I’ve been thinking a lot about the word “Ex” lately. It’s a harsh word, full of sharp edges and pointy things that scrape and hurt. It’s a word that in two simple characters defines so much, especially the word that may follow it. As a language major I have always had a love affair with words – often regardless of their origin or linguistic domain, and for the past few years at least, have earned my keep with the art form of joining words to express a myriad of ideas and emotions.
If you look up Ex in the dictionary, among the definitions you will find:
Not including, without, removal, out of, to delete, to cross out. Even if you never opened a Latin text book, or snoozed your way through English classes, you know what Ex means and how it was derived. It’s one of the first words that small children recognize and understand: Exit. The way out. The escape route. The door.
It is a simple word, Ex, yet so full of meaning and context. Placing it before the word Spouse, Husband, Wife, Partner, you inherently change not only the person’s status, but frame an entire relationship. Referring to someone as my “Ex Wife” rather than my “Former wife” or my “First wife” speaks volumes as to the existing, and particularly the previous, nature of the relationship. You never hear someone refer to their “ex-lover,” for example. There are too many contradictions in that moniker. One of my friends told me she was once referred to as “the then wife…” which is almost as hard an antecedent as ex-wife. But as it is grammatically incorrect, “then wife” is somewhat softened, if only by the stupidity of the speaker.
I notice when thinking about or speaking about my prior relationships that the word Ex as a modifier tends to be used or not used depending on the prevailing wind of emotion and situation. In moments of softness and reverie, he is the father of my children, or simply identified by his given name. Other days he is just The Ex. It took a number of years, but one day I realized that my first “ex” husband had seamlessly morphed into my “first” husband. I think at that point the wounds had healed and barely a faint scar remained, but until then he was always “ex.”

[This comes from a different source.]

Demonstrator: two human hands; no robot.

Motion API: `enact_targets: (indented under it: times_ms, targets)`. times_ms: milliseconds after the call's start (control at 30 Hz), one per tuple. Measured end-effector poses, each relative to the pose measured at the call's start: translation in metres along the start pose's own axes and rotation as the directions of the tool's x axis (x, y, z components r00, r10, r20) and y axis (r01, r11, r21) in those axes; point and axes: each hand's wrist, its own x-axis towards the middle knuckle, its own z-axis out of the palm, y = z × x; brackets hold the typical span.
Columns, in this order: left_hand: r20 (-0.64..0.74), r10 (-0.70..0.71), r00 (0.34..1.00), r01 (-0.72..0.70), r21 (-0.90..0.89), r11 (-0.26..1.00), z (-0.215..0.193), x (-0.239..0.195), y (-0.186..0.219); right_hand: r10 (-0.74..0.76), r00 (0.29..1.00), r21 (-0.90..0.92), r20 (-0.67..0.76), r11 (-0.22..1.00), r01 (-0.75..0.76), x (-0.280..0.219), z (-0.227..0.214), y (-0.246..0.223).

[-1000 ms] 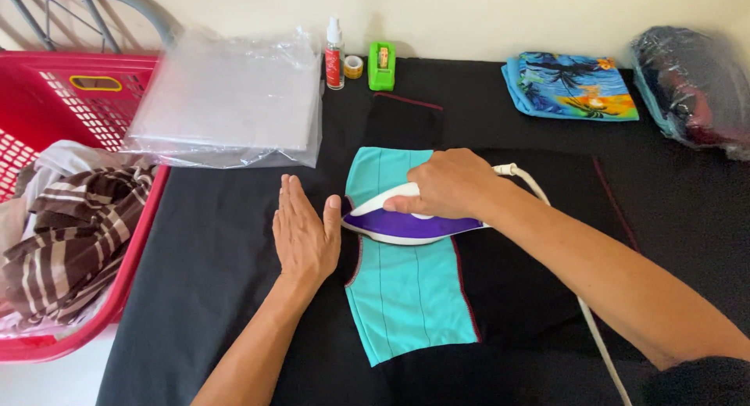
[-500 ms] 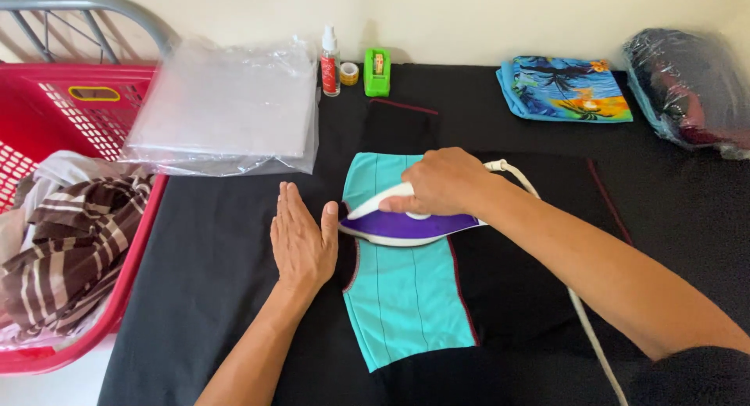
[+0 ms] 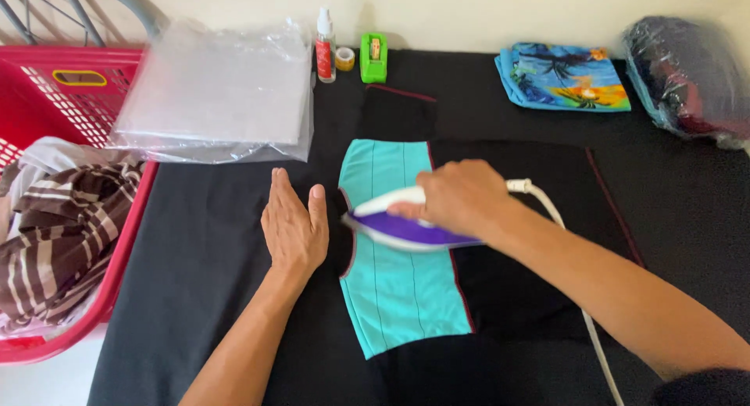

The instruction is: Ironing a black and teal t-shirt on a flat surface.

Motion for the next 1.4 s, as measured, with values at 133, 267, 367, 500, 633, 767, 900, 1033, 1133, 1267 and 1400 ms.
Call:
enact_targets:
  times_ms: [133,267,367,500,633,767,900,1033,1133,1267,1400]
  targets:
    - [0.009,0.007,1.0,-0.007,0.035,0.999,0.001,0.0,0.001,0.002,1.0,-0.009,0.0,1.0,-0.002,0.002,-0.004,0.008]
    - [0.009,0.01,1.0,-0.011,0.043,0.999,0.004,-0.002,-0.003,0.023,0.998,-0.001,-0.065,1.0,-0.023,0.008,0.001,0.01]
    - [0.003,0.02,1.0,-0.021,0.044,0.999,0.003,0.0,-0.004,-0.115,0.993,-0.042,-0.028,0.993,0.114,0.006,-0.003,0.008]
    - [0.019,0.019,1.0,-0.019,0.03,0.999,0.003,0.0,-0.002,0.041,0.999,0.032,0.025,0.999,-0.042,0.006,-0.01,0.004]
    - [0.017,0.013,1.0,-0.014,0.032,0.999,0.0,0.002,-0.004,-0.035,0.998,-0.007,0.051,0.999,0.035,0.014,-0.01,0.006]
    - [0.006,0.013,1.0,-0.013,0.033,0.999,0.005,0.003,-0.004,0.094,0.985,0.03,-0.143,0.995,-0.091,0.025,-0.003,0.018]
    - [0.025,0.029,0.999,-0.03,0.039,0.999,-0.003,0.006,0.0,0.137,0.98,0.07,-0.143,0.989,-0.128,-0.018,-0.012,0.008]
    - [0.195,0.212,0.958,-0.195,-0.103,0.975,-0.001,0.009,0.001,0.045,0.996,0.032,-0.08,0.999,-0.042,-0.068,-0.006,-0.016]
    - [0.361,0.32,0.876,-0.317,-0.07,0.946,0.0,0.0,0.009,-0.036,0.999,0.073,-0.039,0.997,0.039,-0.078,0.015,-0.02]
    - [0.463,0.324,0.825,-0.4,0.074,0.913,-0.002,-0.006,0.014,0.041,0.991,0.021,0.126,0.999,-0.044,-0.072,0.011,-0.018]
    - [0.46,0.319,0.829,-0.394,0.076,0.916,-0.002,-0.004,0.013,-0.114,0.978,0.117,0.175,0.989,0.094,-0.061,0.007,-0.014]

For the past several years I have been in a significant relationship. It was big and meaningful and full of adjectives that make for great writing and reading. Like any relationship it ebbed and flowed, and had blissfully wonderful and epically devastating days. And as with the tides, some days waves come along and crash on the shore and take down all the swimmers, soaking the towels and chairs, leaving claw mark scars in the sand. Sometimes you get up and keep swimming, or find a new dry patch of sand, and other times you walk off the beach away from the water, taking your soaked towel with you. I guess it all depends on the prevailing winds.

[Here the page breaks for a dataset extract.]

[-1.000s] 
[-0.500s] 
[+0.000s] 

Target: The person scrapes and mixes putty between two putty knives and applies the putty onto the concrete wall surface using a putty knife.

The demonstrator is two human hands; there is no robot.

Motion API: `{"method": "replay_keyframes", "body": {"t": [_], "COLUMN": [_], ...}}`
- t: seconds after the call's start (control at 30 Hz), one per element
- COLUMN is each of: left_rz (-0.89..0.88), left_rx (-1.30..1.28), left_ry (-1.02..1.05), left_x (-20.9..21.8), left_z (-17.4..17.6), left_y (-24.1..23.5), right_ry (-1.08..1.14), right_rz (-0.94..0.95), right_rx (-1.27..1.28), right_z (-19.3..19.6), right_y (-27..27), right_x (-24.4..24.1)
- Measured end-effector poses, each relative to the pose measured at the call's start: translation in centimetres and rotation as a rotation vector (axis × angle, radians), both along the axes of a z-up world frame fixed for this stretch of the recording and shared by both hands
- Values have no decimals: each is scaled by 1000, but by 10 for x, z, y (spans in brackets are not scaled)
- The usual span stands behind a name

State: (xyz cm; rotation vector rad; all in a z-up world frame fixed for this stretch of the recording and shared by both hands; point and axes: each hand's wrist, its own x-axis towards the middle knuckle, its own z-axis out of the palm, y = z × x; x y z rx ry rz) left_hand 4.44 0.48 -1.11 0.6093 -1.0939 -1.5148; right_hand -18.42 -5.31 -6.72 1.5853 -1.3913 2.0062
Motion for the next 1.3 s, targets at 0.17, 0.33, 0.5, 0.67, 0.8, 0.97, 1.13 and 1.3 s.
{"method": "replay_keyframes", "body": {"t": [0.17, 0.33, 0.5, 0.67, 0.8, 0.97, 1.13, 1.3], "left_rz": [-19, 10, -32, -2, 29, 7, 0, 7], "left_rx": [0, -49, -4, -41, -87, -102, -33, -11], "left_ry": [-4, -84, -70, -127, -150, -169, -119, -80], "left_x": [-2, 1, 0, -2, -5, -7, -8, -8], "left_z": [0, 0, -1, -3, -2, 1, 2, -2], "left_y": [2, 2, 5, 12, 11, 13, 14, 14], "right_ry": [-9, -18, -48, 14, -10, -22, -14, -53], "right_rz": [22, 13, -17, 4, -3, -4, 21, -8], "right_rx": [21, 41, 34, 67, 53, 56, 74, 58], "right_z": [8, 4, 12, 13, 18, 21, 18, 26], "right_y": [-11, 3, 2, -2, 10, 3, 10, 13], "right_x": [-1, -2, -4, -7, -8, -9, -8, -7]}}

I think about the word Ex in this context – as in an ex-relationship or an ex-lover or an ex-friend, and the word doesn’t fit. Maybe it’s because I’m still on the beach, uncertain of my destination, wondering if this wave was the one that will end the day, or if I simply move to a different place and continue on from a different perspective. Or perhaps it is because ex is indeed too harsh a word – too full of meaning and innuendo to delineate something that could never be fully defined.